> WHAT THIS TASK INVOLVES:
Go through the following listing and count each line that contains the string "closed"; the answer is that number alone.

> DATASET SECTION:
◆ ◆ ◆ ◆ ◆ ◆ ◆

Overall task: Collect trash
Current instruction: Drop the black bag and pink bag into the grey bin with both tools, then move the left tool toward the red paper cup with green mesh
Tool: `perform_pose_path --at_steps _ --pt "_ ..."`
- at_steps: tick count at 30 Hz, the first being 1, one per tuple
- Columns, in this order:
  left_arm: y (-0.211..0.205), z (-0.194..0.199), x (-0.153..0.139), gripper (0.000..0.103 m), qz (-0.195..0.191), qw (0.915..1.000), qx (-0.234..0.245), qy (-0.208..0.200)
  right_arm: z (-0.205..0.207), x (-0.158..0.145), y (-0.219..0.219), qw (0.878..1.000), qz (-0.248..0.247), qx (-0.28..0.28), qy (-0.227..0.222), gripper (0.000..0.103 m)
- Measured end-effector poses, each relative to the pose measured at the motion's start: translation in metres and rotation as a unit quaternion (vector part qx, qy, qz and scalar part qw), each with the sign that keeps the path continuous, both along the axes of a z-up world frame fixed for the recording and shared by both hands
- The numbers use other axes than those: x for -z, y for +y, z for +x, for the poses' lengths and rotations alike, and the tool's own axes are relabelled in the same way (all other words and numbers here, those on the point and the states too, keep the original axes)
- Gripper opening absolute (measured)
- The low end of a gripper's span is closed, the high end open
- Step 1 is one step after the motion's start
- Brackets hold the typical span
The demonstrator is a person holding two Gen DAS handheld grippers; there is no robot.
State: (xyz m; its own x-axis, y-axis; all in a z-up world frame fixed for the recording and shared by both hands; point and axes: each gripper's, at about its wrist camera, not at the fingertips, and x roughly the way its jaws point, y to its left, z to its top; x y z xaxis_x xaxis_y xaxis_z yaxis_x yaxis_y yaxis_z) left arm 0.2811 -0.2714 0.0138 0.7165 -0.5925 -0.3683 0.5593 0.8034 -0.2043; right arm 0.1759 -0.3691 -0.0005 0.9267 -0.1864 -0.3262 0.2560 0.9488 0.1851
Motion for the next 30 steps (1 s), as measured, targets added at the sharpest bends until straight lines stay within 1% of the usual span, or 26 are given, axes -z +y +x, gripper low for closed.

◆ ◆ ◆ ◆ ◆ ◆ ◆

> WORKED SOLUTION:
2